Broken as arpeggios, the two triads trace the full C–D–E–F♯–G–A hexatonic scale:
Diatonic Pairs Hiding Inside a Major Scale
Triad pairs don’t have to imply a color outside the key — you can pull two triads straight out of the major scale itself and get a built-in six-note subset of that scale.
- F major triad + G major triad (over Cmaj7): F–A–C and G–B–D = six of the seven notes of C Ionian
- Over an F tonic instead, the same F+G pair reads as F Lydian: F–G–A–B–C–D
Played as broken triads over a static Cmaj7, F and G major together outline six of C Ionian’s seven tones:
This is the cleanest way to teach the concept, because the ear already knows the sound of the underlying scale — you’re just choosing which six of the seven notes to emphasize, and doing it in triadic shapes instead of scalar runs. It also shows why triad pairs are considered a subset of Chord-Scale Theory rather than a break from it: every pair comes from some parent scale, whether that’s a major scale, a mode of melodic minor, or something more symmetric.

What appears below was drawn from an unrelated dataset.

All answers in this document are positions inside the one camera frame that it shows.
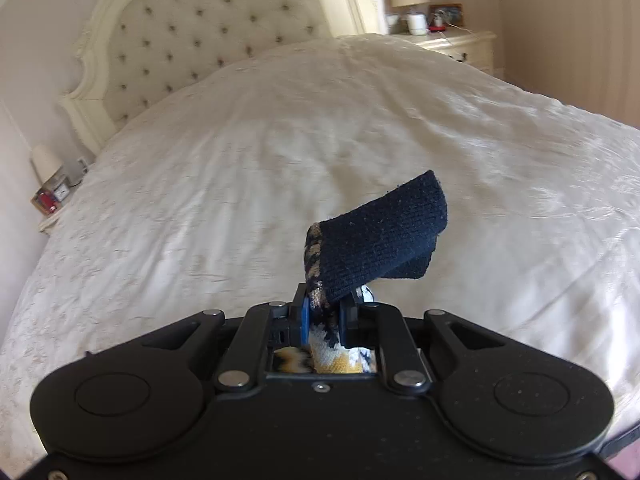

Beyond Major Triads: Minor Pairs and Symmetric Scales
Because a triad pair is defined only by “zero shared notes,” the two triads don’t need to match in quality, and the parent scale doesn’t need to be a major mode.
- D minor triad + C major triad (over Dm7): D–F–A + C–E–G = D Dorian, six notes
- G major triad + A minor triad (over Cmaj7): G–B–D + A–C–E = a brighter, more tension-laden color for a maj7 chord — see Melodic Minor Applications for how these mixed-quality pairs map onto altered and Lydian-dominant contexts
- Two augmented triads a semitone apart (C+ and C♯+) generate the six-note Augmented Scale, a favorite device for superimposing tension over static harmony
That augmented case is worth dwelling on: it’s built from The Augmented Triad, and because augmented triads divide the octave symmetrically, the resulting hexatonic scale has a spookier, more ambiguous key center than the diatonic pairs above — closer in effect to the whole-tone sound world than to Lydian.
Using a Pair as Color, Not Just as Scale
Once you can hear a pair’s home sound, the real payoff is borrowing a non-diatonic pair and laying it over a chord where it doesn’t “belong” — a form of Harmonic Superimposition closely related to Upper Structure Triads and to deliberate outside playing. A D♭ major triad plus an E♭ major triad over Cmaj7, for instance, lifts the whole line a half step out of the key — the same wrong-key brightness as Side-Slipping, but delivered in strong triadic shapes instead of a transposed lick. This is also where triad pairs intersect with Digital Patterns and Pentatonics in Improvisation: all three are ways of choosing a small, shapely note pool and repeating its intervallic contour rather than running a full scale top to bottom.
♫ Listen
- McCoy Tyner — “Passion Dance” (The Real McCoy, Blue Note, 1967): the opening vamp and Tyner’s right-hand patterns stack triadic shapes over a static left-hand groove — a clear demonstration of hexatonic triad thinking used for rhythmic drive, not just color.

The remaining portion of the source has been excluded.